Living urban culture, meanwhile, can be poignantly experienced in the townships, vast and vibey black communities which give the visitor a memorable insight into how apartheid shaped South Africa, while affording an excellent opportunity to listen to the jazzy rhythms that made icons like Hugh Masekela and Miriam Makeba world-famous. Township tours can be arranged through hotels or tourist agents, and typically visit the past homes of political or cultural icons like Nelson Mandela, a museum, craft market and shebeen, where you can try some local cuisine and home-brewed beer.

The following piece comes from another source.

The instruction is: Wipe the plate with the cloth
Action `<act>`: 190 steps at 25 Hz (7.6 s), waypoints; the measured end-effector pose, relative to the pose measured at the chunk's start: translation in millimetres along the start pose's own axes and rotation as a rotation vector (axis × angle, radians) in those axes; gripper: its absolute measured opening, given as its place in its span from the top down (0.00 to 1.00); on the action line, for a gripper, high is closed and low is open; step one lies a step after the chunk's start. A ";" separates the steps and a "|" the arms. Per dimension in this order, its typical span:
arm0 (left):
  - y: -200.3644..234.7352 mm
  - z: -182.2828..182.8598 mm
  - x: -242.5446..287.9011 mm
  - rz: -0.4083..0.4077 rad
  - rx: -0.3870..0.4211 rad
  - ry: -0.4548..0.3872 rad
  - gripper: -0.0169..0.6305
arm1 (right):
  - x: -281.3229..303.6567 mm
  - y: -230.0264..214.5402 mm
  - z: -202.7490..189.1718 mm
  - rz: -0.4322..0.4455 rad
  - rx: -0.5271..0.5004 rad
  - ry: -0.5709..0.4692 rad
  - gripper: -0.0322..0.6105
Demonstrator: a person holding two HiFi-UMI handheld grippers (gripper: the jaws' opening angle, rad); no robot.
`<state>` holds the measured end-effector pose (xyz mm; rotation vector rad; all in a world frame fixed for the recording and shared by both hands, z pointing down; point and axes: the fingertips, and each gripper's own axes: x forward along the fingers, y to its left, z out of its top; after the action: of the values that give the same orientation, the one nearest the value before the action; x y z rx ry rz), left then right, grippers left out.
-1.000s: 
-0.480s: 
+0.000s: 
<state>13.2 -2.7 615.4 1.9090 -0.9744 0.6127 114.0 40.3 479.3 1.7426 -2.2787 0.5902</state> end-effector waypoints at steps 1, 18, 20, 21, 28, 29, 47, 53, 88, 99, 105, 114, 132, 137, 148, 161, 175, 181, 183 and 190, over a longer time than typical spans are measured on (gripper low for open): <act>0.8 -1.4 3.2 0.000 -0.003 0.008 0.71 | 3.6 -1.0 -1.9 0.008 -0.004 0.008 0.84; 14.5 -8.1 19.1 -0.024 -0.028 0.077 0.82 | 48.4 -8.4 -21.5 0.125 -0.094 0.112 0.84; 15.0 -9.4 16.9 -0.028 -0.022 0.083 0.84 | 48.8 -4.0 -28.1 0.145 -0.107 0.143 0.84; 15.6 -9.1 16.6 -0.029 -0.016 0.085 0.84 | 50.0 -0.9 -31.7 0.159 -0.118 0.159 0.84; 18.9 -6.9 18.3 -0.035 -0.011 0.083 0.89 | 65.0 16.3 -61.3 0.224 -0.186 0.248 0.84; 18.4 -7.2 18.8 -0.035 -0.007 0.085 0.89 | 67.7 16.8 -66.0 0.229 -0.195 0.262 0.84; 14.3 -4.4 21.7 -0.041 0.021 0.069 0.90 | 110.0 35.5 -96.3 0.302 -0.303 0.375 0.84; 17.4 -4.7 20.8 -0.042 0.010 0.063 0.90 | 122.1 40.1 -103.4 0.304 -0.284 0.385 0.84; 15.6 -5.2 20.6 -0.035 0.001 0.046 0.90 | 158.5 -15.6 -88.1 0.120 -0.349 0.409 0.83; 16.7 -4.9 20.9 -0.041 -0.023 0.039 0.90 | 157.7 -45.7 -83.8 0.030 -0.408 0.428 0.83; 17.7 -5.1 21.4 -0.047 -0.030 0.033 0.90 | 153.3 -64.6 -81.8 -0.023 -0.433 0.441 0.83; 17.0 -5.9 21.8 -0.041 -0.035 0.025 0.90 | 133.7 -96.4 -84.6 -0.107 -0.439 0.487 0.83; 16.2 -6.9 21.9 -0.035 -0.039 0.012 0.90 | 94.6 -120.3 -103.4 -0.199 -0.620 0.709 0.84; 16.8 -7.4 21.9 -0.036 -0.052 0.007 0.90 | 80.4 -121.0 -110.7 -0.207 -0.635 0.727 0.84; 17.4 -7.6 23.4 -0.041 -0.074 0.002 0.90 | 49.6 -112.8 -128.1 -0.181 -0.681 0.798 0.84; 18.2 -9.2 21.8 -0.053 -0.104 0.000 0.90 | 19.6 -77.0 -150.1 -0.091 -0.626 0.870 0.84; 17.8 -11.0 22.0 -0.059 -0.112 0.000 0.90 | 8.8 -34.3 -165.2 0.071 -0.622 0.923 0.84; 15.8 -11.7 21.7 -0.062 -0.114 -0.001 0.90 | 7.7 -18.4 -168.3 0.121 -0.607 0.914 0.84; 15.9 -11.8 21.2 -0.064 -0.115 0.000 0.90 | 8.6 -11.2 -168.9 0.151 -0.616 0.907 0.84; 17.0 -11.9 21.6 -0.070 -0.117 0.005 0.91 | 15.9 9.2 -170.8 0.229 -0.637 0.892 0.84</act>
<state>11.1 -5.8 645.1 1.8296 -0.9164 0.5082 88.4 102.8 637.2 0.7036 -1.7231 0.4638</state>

South Africa's earliest inhabitants, the San Bushmen, have left their cultural legacy in the form of some of the finest examples of rock art in the world, most notably found in the cliff overhangs of the Drakensberg mountains, where no fewer than around 20 000 individual rock paintings have been recorded at 500 different cave and overhang sites between Royal Natal National Park and Bushman's Neck. Another spectacular gallery of rock art is the Cederberg Wilderness, in the Western Cape.

The country's colonial past, notably the Dutch in the Cape and the British in KwaZulu-Natal, and its settler history, is borne testament to in numerous national monuments and museums. Among the most important of these is the Apartheid Museum and MuseumAfrica in Johannesburg, District 6 Museum in Cape Town and the Kimberley Mine Museum in Kimberley.

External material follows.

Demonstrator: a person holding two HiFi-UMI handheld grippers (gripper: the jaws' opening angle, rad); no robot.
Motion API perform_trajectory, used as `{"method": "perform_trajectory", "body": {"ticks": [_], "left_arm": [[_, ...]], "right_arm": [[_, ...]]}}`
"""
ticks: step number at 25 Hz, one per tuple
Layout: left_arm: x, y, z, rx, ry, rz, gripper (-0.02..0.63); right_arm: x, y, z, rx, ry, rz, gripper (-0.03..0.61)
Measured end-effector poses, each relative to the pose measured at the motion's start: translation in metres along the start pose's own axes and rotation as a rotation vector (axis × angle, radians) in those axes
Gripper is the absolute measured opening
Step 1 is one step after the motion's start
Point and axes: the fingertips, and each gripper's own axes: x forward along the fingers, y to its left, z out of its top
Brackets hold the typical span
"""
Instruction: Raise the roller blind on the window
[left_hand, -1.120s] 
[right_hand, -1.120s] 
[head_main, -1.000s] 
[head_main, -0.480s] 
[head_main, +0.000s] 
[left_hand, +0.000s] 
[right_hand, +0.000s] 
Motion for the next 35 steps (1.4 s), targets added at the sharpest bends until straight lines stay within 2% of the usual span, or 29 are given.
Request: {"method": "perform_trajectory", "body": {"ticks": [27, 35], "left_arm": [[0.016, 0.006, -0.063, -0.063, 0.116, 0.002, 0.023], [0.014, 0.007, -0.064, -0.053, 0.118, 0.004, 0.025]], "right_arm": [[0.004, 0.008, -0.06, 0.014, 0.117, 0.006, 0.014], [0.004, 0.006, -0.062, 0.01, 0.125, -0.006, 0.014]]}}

Travel tips & Planning info

Who to contact

Mapungubwe National Park
Tel: +27 (0)15 534 7923

Robben Island Museum
Tel: +27 (0)21 413 4220/

Maropeng
Tel: +27 (0)14 577 9000

Best time to visit

South Africa enjoys a temperate climate all year round in most provinces. The coldest winters − June to end August − are experienced in the Cape.

Around the area

Tour operators in all major cities arrange cultural and heritage trails which take you to cultural attractions in one locality, or take a tour to many in several provinces.

Get around

Most cultural attractions in South Africa are easily accessible by road.

What will it cost

Cultural village charges vary, but are deliberately kept at affordable levels to encourage more visits.

Length of stay

Take at least a week to get a feel of South Africa's cultural landscape.

What to pack

Walking shoes, sunblock and a hat. This is a proudly outdoors country!

Where to stay

Near all South Africa's cultural attractions are good hotels, B&Bs or guesthouses. At some cultural villages, you can overnight in traditional huts, but with all the mod cons.

What to eat

Restaurants and eateries are never more than a stone's throw from South Africa's cultural attractions.

What's happening

South Africa stages more than 200 festivals a year − check the various provincial websites for details of events during your visit.

Best buys

Try to buy crafts made by the communities you visit − you will be adding greatly to their general welfare.